Reputation: 466
I've been trying to dump a dictionary to a YAML file. The problem is that the program that imports the YAML file needs the keywords in a specific order. This order is not alphabetically.
import yaml
import os
baseFile = 'myfile.dat'
lyml = [{'BaseFile': baseFile}]
lyml.append({'Environment':{'WaterDepth':0.,'WaveDirection':0.,'WaveGamma':0.,'WaveAlpha':0.}})
CaseName = 'OrderedDict.yml'
CaseDir = r'C:\Users\BTO\Documents\Projects\Mooring code testen'
CaseFile = os.path.join(CaseDir, CaseName)
with open(CaseFile, 'w') as f:
yaml.dump(lyml, f, default_flow_style=False)
This produces a *.yml file which is formatted like this:
- BaseFile: myfile.dat
- Environment:
WaterDepth: 0.0
WaveAlpha: 0.0
WaveDirection: 0.0
WaveGamma: 0.0
But what I want is that the order is preserved:
- BaseFile: myfile.dat
- Environment:
WaterDepth: 0.0
WaveDirection: 0.0
WaveGamma: 0.0
WaveAlpha: 0.0
Is this possible?
Upvotes: 43
Views: 52133
Reputation: 23
oyaml is a python library which preserves dict ordering when dumping. It is specifically helpful in more complex cases where the dictionary is nested and may contain lists.
Once installed:
import oyaml as yaml
with open(CaseFile, 'w') as f:
f.write(yaml.dump(lyml))
Upvotes: 1
Reputation: 781
yaml.dump
has a sort_keys
keyword argument that is set to True
by default. Set it to False
to not reorder:
with open(CaseFile, 'w') as f:
yaml.dump(lyml, f, default_flow_style=False, sort_keys=False)
Upvotes: 78
Reputation: 27684
Use an OrderedDict instead of dict. Run the below setup code at the start. Now yaml.dump
, should preserve the order. More details here and here
def setup_yaml():
""" https://stackoverflow.com/a/8661021 """

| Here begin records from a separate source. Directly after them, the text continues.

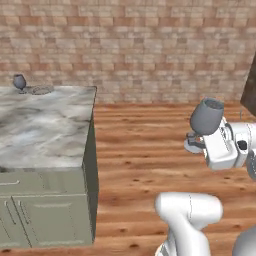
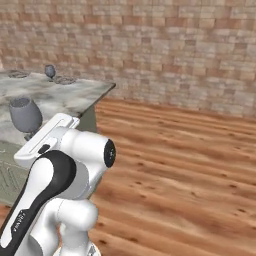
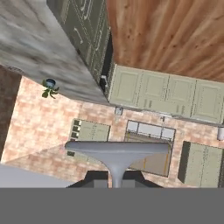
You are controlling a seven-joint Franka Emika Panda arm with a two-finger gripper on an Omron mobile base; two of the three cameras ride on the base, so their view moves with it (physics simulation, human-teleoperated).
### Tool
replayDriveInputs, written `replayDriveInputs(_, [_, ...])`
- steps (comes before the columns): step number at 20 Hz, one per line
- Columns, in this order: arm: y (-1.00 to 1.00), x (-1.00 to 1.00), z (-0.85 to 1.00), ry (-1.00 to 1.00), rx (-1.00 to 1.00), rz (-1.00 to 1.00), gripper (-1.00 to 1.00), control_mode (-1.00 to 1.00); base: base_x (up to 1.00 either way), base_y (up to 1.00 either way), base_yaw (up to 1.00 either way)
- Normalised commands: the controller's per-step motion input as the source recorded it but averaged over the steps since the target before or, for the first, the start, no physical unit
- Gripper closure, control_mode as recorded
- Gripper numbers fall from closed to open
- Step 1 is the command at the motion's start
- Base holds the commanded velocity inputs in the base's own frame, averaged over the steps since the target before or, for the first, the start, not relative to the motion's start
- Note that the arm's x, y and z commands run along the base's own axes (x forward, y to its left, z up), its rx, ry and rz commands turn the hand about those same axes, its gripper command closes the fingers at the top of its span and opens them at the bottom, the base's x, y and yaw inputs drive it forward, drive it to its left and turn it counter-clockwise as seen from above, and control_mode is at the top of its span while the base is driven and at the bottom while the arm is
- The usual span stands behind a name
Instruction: Retrieve the wine glasses from the counter and place one next to each plate.
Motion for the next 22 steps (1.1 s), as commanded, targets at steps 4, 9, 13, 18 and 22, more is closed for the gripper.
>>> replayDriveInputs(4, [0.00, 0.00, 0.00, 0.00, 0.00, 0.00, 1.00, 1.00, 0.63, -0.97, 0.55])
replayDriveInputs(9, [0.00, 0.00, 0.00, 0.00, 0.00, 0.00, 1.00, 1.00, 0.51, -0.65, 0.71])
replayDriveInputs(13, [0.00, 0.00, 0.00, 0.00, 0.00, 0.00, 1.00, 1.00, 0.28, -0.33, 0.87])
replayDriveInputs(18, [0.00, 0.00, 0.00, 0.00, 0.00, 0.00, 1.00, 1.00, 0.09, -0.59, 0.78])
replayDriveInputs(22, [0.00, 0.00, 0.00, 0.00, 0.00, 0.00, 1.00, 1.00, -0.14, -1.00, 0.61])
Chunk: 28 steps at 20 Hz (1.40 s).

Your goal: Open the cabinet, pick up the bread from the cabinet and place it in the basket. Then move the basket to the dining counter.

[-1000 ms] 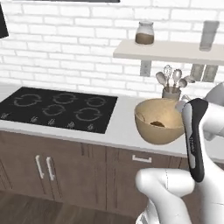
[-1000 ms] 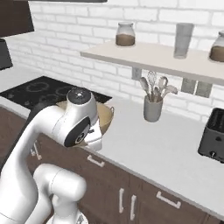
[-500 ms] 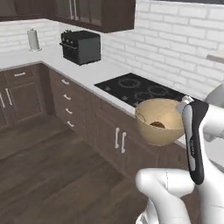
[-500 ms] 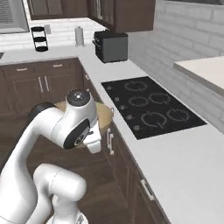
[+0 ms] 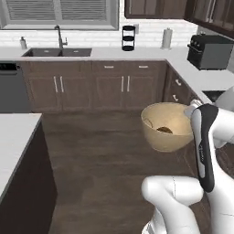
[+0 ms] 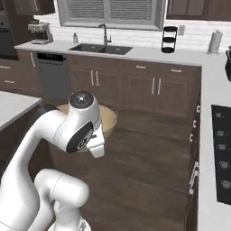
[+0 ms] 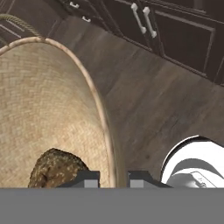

represent_dict_order = lambda self, data: self.represent_mapping('tag:yaml.org,2002:map', data.items())
yaml.add_representer(OrderedDict, represent_dict_order)
setup_yaml()
Example: https://pastebin.com/raw.php?i=NpcT6Yc4
Upvotes: 35
Reputation: 6836
PyYAML supports representer
to serialize a class instance to a YAML node.
yaml.YAMLObject uses metaclass magic to register a constructor, which transforms a YAML node to a class instance, and a representer, which serializes a class instance to a YAML node.
Add following lines above your code:
def represent_dictionary_order(self, dict_data):
return self.represent_mapping('tag:yaml.org,2002:map', dict_data.items())
def setup_yaml():
yaml.add_representer(OrderedDict, represent_dictionary_order)
setup_yaml()
Then you can use OrderedDict
to preserve the order in yaml.dump()
:
import yaml
from collections import OrderedDict
def represent_dictionary_order(self, dict_data):
return self.represent_mapping('tag:yaml.org,2002:map', dict_data.items())
def setup_yaml():
yaml.add_representer(OrderedDict, represent_dictionary_order)
setup_yaml()
dic = OrderedDict()
dic['a'] = 1
dic['b'] = 2
dic['c'] = 3
print(yaml.dump(dic))
# {a: 1, b: 2, c: 3}
Upvotes: 8
Reputation: 76802
Your difficulties are a result of assumptions on multiple levels that are incorrect and, depending on your YAML parser, might not be transparently resolvable.
In Python's dict
the keys are unordered (at least for Python < 3.6). And even though the keys have some order in the source file, as soon as they are in the dict
they aren't:
d = {'WaterDepth':0.,'WaveDirection':0.,'WaveGamma':0.,'WaveAlpha':0.}
for key in d:
print key
gives:
WaterDepth
WaveGamma
WaveAlpha
WaveDirection
If you want your keys ordered you can use the collections.OrderedDict type (or my own ruamel.ordereddict type which is in C and more than an order of magnitude faster), and you have to add the keys ordered, either as a list of tuples:
from ruamel.ordereddict import ordereddict
# from collections import OrderedDict as ordereddict # < this will work as well
d = ordereddict([('WaterDepth', 0.), ('WaveDirection', 0.), ('WaveGamma', 0.), ('WaveAlpha', 0.)])
for key in d:
print key
which will print the keys in the order they were specified in the source.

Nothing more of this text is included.